Subject: Pokerfest after party review

I don't do poker. SUCK at it, might as well just hand you my money. So I didn't do Pokerfest.
But I was stoked about the afterparty. I really wanted to meet Bart and his posse.
 
I hadn't heard any details about it so I went to Spidey2 and then a cookout with some friends
and family getting home around 10:30.  Checked my e-mail and went to Bartcop, and lo an behold
he posted that they were indeed hooking up at the Tequila Roadhouse.
 
It took me about 10 minutes to get my bike gear together and saddle up, I knew the window was
closing so I had to hustle. Now I'm a bike racer (track) and I 'gotta brag a little. I left at 10:45 from
Irving Park and California and got down to North and Wells st in 10 minutes without ever putting a
foot on the ground. When I told the guys on my team, there was a collective "damn"
 
When I got to the joint the door guy tells me it's a $10 cover, ow. But I mention that I'm looking for
the pokerfest crew and the doorman waves me in. This Bart guy has CLOUT!
 
I wasn't sure how to locate him, I just figured I'd see a loud and foul mouthed Okie holding court,
and identify him by the distinctive voice as heard on BartCop Radio.

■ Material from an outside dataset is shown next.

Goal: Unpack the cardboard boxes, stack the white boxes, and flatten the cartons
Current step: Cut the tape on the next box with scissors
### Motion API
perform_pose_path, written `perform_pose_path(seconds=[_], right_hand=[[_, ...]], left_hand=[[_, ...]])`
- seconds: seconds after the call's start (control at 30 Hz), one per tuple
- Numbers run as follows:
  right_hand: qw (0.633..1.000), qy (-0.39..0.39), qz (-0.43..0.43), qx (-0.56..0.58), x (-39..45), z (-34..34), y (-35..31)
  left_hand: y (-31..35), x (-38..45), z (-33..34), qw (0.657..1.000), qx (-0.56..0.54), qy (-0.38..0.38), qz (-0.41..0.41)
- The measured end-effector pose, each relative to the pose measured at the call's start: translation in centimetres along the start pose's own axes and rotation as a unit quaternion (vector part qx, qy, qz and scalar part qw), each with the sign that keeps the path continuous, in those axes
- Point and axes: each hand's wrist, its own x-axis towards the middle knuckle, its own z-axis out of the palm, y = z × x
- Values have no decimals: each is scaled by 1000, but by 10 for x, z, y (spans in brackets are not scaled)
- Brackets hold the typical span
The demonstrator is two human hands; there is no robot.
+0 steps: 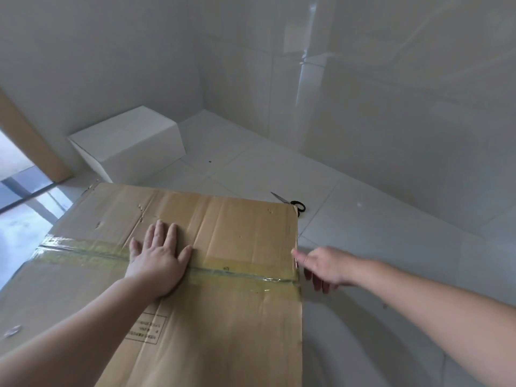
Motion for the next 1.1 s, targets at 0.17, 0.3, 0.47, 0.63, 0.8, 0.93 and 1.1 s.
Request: perform_pose_path(seconds=[0.17,0.3,0.47,0.63,0.8,0.93,1.1], right_hand=[[981,170,-1,-99,72,-39,54],[976,170,-18,-134,134,-54,75],[965,172,-120,-156,208,-56,62],[959,177,-143,-170,256,-45,52],[946,253,-98,-176,267,-41,50],[950,267,-41,-158,268,-43,56],[961,226,-3,-156,261,-47,59]], left_hand=[[57,-2,0,993,-12,26,119],[96,-1,6,989,-13,40,142],[98,2,7,991,-4,35,131],[99,0,7,991,-12,29,128],[100,-1,5,991,-12,25,130],[100,-1,5,991,-12,17,130],[105,2,0,994,-13,-19,106]])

To be honest I sort of pictured him as a scrawny, balding, wrinkled old coot with a sunburned left arm in a flannel shirt.
You know, the hillbillie type that's all balls and no ass to back him up.
But no, no, no.
Ashcroft needs to be on the lookout for a Brad Pitt lookalike.
And I sure wouldn't want to go fisticuffs with this guy, I like my jaw intact.
Bart is a 55 gallon drum full 'o whupass.
 
Bart wrote me saying he was buying me a shot of Chinaco, a high honor, and when I tracked him down
I said "You owe me a shot!"  And he looked at me like "Who the fuck is this guy?" I wasn't offended,
but I knew instantly you don't want to be on his bad side. Unfortunately didn't get much time to talk with him
(or maybe not since I had on a nice glow from many beers and too few brats at the cookout) But did chat
with some of the entourage, extremely nice folks all around.
 
I ran out to an ATM to draw a c-note to lay on him but the Maestro had left the building, and I had but one choice...
Go back for mas tequila.

The doorman said "No ins & outs dude" But 10 bucks is diminshed Chinaco so...
I spy a group of hotties out front debating whether to go in, and I'm no carny but I can talk to the ladies.
I corral 'em and bring them in and voila! Doorhomie waves me back in.
 
From here the details get fuzzy. I remember some smokin' british ladies, being told to take my hat off
then seeing some yuppie guys with ball-caps and making them take them off (out of respect for the fine fine
ladies dancing on the speakers, I mean damn if I have to go around with helmet head...) And lies, lies, lies.

LA Rick informs me I bought shots for everybody.
Which I have no doubt is true, since I woke up checked my wallet and only had 20 bucks left,
took some advil and went back to bed.

Funny part is all that fun was had with Barts' loot. Thanks Bart!!!
 
Saw Spidey2 and met BartCop, laid eyes on two superheroes in one day, except one was real.